Varieties: Most turnips are a creamy white and can be purple-tipped, red-skinned, pearl white, yellow-golden or green—depending upon how the sunlight hits them.

PARSNIPS
Parsnips look like carrots without the orange coloring. Among the highest-ranked veggies for folate, vitamin C, potassium, dietary fiber and various trace minerals, parsnips are also very low in cholesterol and saturated fat.

Kitchen Notes: One of the most versatile root vegetables, parsnips can be served raw or cooked (commonly roasted), and feature a mild, nutty flavor. Remove parsnip greens first to preserve moisture and store them cold.

Varieties: Generally similar in color and shape, parsnips are typically pale yellow or ivory.

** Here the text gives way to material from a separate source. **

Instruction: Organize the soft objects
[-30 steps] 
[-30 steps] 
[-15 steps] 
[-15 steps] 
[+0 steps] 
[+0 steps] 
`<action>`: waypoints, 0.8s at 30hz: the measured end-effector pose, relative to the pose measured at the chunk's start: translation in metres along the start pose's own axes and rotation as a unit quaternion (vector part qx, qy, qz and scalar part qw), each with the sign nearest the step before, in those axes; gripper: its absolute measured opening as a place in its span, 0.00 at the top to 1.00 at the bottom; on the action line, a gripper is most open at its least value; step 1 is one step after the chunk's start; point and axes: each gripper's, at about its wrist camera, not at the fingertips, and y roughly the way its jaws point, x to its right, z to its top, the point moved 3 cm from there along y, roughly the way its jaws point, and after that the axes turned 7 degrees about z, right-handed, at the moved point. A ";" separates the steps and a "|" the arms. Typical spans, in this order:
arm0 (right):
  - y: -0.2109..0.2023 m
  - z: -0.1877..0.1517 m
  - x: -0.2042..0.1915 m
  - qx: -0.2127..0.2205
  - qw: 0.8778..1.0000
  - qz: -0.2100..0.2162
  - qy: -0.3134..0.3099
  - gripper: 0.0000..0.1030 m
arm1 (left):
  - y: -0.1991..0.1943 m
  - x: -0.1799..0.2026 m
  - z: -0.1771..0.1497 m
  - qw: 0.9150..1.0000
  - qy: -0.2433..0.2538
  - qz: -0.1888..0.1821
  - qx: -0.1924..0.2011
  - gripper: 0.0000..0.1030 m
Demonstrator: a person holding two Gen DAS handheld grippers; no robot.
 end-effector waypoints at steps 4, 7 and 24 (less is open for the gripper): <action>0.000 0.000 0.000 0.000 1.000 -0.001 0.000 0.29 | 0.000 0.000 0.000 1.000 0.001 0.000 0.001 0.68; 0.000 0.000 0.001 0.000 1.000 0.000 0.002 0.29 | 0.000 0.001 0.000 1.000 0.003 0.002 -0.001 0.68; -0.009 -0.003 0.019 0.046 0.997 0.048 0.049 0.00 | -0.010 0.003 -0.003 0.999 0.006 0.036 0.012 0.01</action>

The most popular and available is the All-American, a light-fleshed parsnip with a tender core.

SWEET POTATOES AND YAMS
Sweet potatoes and yams are packed with vitamins A and C, and also contain potassium, manganese and other essential trace minerals. Morrow recommends yams for children who gravitate to their sweet taste, explaining, “Vitamin A found in yams is important for growth and development; it helps with gene transcription (reading DNA), helps activate hormones like thyroid and growth hormone, helps regulate the cells of the immune system, and of course, helps promote healthy vision.”

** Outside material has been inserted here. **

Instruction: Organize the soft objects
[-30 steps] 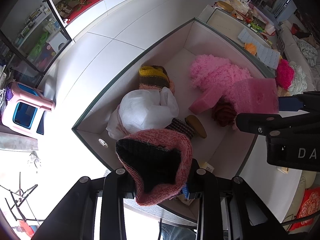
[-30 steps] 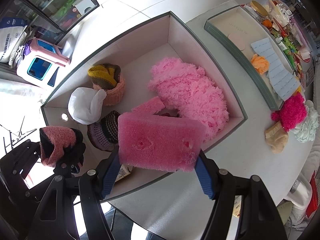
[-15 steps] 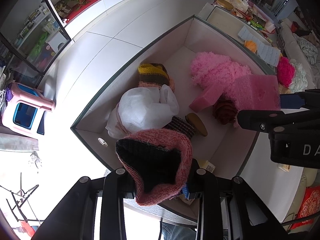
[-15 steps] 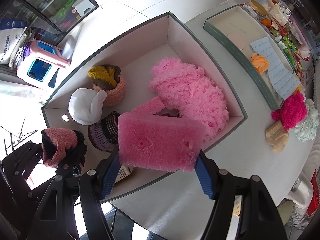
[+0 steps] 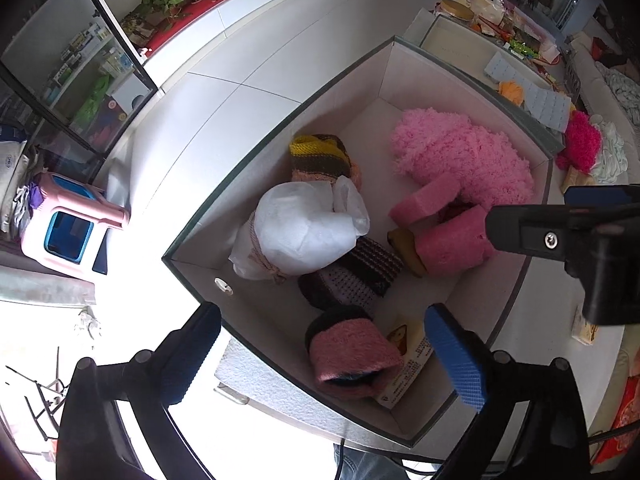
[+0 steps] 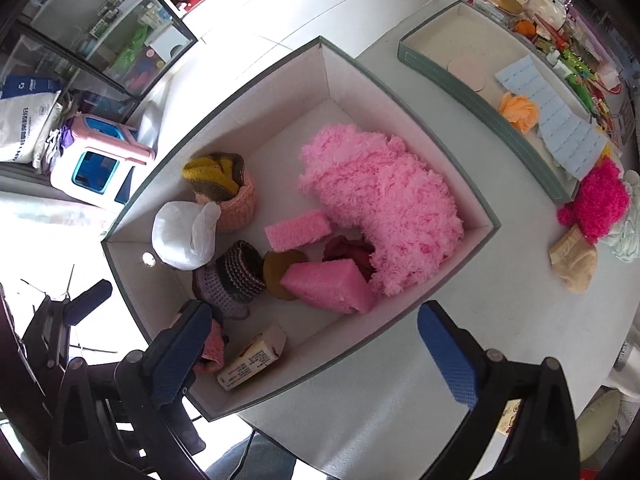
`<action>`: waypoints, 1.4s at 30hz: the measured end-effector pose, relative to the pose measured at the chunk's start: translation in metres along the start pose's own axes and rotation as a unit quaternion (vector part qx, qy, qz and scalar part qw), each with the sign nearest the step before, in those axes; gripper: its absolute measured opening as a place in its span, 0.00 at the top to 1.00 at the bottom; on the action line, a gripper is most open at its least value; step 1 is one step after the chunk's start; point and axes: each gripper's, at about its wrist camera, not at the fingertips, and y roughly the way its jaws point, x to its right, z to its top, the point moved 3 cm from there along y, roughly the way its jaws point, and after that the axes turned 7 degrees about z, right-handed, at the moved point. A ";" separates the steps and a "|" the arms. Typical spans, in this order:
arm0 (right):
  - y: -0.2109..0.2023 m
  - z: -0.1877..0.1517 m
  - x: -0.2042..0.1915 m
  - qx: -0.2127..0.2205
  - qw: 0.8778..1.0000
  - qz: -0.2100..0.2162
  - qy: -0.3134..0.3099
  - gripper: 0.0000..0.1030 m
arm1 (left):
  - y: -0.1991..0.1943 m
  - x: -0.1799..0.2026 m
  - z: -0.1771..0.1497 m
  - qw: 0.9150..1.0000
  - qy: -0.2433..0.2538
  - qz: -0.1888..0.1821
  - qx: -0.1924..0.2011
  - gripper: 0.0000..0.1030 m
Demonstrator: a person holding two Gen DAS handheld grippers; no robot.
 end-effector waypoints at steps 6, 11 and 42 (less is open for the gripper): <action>-0.029 -0.005 0.005 0.038 0.999 0.008 0.012 0.00 | -0.037 -0.013 0.006 0.998 -0.031 0.030 0.034 0.01; -0.049 -0.013 0.002 0.058 0.998 0.001 0.000 0.00 | -0.039 -0.023 0.006 0.998 -0.057 0.002 0.001 0.01; -0.054 -0.030 -0.018 0.042 0.999 0.012 -0.018 0.00 | -0.043 -0.028 -0.014 0.997 -0.064 0.044 -0.010 0.01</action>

Kitchen Notes: The skins are completely edible and possess three times more antioxidant power than the flesh. Don’t refrigerate them, though; cold temperature negatively alters taste.

Varieties: Sweet potatoes and yams come in many colors: ivory, orange, yellow or purple flesh, with white, pink or brownish-black skins. These roots, while similar in appearance, are members of different plant families; adding to the confusion is the existence of two varieties of sweet potato, yellow and orange. Most “yams” sold in the US are actually orange sweets, which have moister, sweeter flesh than the drier, starchier yams.

RADISHES
With a pungent, peppery flavor and crisp texture, radishes are an ideal snacking food. High in folate, vitamin C and calcium, and featuring an impressive array of minerals, radishes are packed with nutrition; radishes’ greens contain about six times the amount of vitamin C found in the root.

Kitchen Notes: Radishes’ flavor becomes milder and sweeter when cooked, but cook only lightly to preserve the enzymes and vitamins inside. Consider incorporating radish greens into salads.

Varieties: Radishes come in white, black, purple, rose and lavender; there are even multi-colored varieties.

POTATOES
Minus fried or heavily buttered versions, we should forget the potato’s starch-only image and dig on its role in healthy eating. Research shows that as many as 60 different kinds of phytochemicals and vitamins reside in the skins and flesh of 100 wild and commercially grown potatoes (Agricultural Research Fall 07).

Kitchen Notes: To lower potatoes’ glycemic load (the rate at which a food increases blood sugar), Morrow recommends small portions—on the order of one or two small red, yellow or purple potatoes per person—cooked “al dente” and eaten whole with the skin along with some protein and fat. Look for organically grown potatoes, since chemical pesticides can negate the health benefits of their skins.

Varieties: Potatoes have practically limitless varieties, colors, shapes and sizes, but the most common types are Russet, Long White and Round Red or Round White.